The first one is .... celery. Yes I know. People think it's dull and that it takes more calories to eat it than it actually contains. Aside from all that though the reason I yearned for celery so much was that it just looked so crunchy, easy to use and brilliant for scooping up yummy stuff like houmous, peanut butter and salsa dip. When I first tried it, naked ... er, the celery was naked, not me. Or was I? Anyway, the celery was 'au natrel' and I thought it tasted like crunchy water. But I was determined to be a 'crunchy dunker' and I persevered with the little green stalk until I finally came to love it's fresh, bland taste. I always remember one summer's day, when I was but a child, my dad sitting in the garden, his belly button full of salt and him dunking his celery in it... Aaah memories.
My second hated food was .... olives. When I first tried an olive, the taste made my mouth feel violated. I thought they were disgusting. But olives just seemed to be the darling of the social event. They were, and still are, bloody everywhere - parties, restaurants, pubs and clubs. And they're just so, well, handy. Easy to nibble on their own or with a plate of exciting goodies. I needed to get to like olives. So I re-visited them and discovered that black olives tasted rather like metallic courgettes diced with a little bit of cat vomit but if I had them with something else they were bearable. Admittedly, I had to eat them with things that helped disguise the flavour slightly. Cheesey Doritos worked quite well, but eventually I had to 'go it alone' with an unaccompanied black olive. I liked it. The next step was to tackle the gag-inducing green efforts. Surprise surprise. My black olive training had taught my taste buds to actually enjoy the weird flavour imparted by olives. I loved the little green buggers. Then I discovered stuffed olives: pimento (what the hell IS pimento?), almonds, anchovies, sun-dried tomatoes and more. Nowdays, there is always a jar of fat, stuffed olives lurking in my cupboard.

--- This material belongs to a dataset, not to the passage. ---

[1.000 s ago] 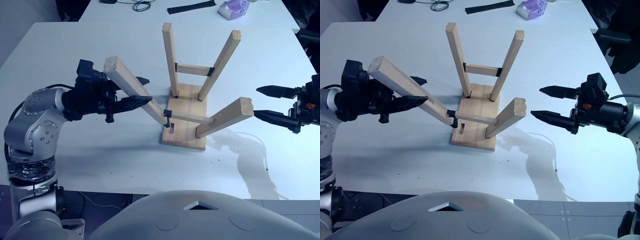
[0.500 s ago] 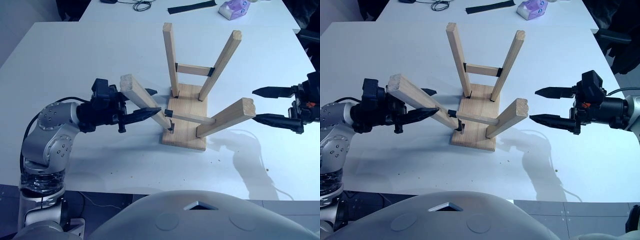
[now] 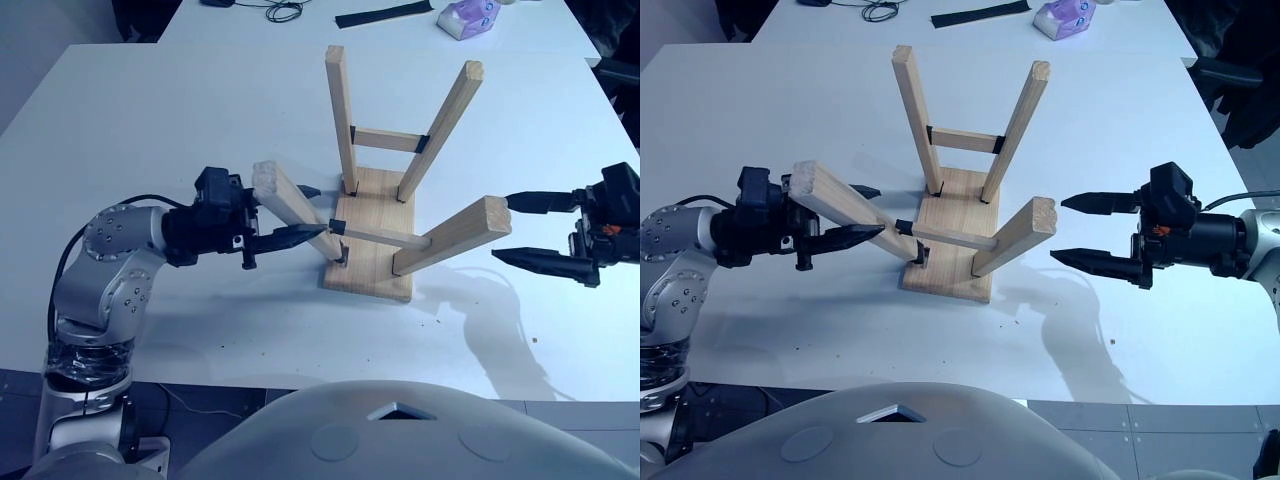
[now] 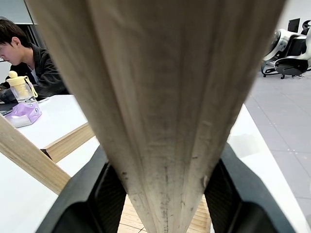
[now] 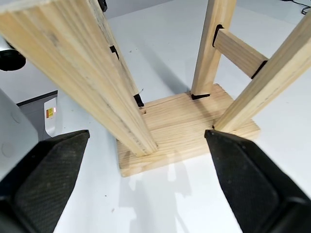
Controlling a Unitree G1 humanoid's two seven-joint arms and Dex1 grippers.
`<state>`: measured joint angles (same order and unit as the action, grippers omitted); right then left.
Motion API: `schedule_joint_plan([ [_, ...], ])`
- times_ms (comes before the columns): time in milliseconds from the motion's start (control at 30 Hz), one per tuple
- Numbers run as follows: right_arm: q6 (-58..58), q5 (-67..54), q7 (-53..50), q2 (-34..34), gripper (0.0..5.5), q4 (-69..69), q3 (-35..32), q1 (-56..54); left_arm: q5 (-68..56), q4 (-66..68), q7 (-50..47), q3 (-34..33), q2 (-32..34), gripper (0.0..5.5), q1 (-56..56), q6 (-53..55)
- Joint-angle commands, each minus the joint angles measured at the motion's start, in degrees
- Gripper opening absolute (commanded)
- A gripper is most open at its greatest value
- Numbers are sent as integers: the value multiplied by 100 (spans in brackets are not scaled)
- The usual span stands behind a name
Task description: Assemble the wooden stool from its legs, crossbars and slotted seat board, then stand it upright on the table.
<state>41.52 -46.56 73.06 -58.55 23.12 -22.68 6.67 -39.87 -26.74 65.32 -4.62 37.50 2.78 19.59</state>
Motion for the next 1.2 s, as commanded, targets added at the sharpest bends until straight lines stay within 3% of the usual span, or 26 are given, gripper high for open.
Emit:
schedule_joint_plan([
  [33, 95, -118, -119, 24, 437, 165, -98, 131, 158, 43, 154, 141, 40, 219, 21, -231],
  [533, 175, -364, -356, 101, 437, 522, -224, 480, 786, 737, 862, 702, 286, 219, -99, -1135],
  [1200, 60, -336, -681, 435, 437, 899, -180, 771, 770, 1433, 811, 952, 498, 219, 830, -311],
])
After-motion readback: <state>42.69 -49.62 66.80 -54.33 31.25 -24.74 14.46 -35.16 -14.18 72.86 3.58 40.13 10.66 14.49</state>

My final challenge was .... beetroot. I blame my schooldays for my acquired abhorrence of this stupid-coloured vegetable. They used to put beetroot in loads of meals and as the meals themselves were generally unfit for human consumption, the lowly 'beet' quickly became associated with all that was vile, inedible and an insult to all things cullinary. Plus, I thought that beetroot was just showing off, by bleaching it's sodding purple-ness onto every other foodstuff on my plate. There's no need for that is there? Then, one day, about 25 years after my last beetroot-infected school dinner, I was treated to a delicious meal which was essentially a fresh tuna salad (I'm dangerously obsessed with tuna by the way) that also contained, dear God - beetroot. Unfortunately, I wasn't in a position to grab a fork and flick the offending bits into the nearerst bin/flower pot/pram and so I had to actually eat the stuff. It was delicious. It was amazing. It was beautiful. It was angelic. It was ... purple heaven. All these years, I'd shied away from, despised, loathed and reviled beetroot. And there, in one glorious moment, I discovered that it was, in fact,delicious. And did you know that if you eat enough of it, it can even make you wee go pink, which is always a hit at parties. Bonus.

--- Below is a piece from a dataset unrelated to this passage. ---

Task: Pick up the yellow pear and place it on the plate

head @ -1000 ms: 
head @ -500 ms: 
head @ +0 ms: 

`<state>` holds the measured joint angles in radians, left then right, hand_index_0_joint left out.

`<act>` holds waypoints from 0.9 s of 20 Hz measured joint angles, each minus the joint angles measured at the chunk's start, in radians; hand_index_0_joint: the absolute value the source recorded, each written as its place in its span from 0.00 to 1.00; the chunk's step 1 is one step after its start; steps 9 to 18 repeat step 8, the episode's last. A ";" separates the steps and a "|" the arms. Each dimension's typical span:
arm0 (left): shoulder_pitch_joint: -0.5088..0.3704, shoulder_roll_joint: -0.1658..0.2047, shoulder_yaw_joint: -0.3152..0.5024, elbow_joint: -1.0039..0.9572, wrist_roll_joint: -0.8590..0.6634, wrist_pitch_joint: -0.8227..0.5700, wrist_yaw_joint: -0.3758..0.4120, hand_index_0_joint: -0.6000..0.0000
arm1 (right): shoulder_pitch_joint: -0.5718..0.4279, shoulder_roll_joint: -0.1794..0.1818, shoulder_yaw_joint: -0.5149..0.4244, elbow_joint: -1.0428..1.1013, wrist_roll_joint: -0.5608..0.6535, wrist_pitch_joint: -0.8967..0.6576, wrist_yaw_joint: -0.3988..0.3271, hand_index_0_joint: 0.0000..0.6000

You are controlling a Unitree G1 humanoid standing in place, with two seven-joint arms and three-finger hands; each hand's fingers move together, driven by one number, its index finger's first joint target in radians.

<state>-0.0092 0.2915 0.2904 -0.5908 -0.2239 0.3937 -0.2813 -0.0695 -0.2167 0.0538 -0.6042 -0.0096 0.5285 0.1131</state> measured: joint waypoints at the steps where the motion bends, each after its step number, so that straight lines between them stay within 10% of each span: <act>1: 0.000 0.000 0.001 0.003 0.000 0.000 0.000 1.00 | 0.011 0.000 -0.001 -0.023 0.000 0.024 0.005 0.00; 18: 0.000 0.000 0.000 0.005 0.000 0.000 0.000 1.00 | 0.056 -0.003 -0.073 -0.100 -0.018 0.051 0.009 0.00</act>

And so, my life, like my tum, is now fuller because I made myself like three foods which I had just naturally avoided or disliked. I can't imagine not enjoying them again and know that I will always be happier for including them in my diet.
Capers however are rank. They taste like soil, laced with battery acid and covered in algae. They actually make me want to be sick. So why then, did I buy a jar, specifically to include in a tomato salsa recipe, as part of a meal from a Jamie Oliver cookbook? Because the recipe said so. I had faith in Jamie 'Olive-Oil". I truly believed that, despite including the single most revolting food item know to humanity, the recipe would just work. I really believed the flavours of all the ingredients would work in perfect harmony and produce a salsa of such joy, taste and sensation, I would actually need to spend some time alone for a while. I was wrong. It tasted of soil, laced with battery acid and covered in algae, but with the addition of garlic and onion. I felt my intestines trying to force their way up my oesophagus in a bid for freedom. The evil, hateful, murderous capers had invaded and pillaged all the lovely flavours from my salsa and killed them in cold blood. Well, a tomato-based juice actually, but you get my point. So, I tried. I really tried to like capers. But no. Capers are horrid. Truly awful. Utterly repellant. They are wrong!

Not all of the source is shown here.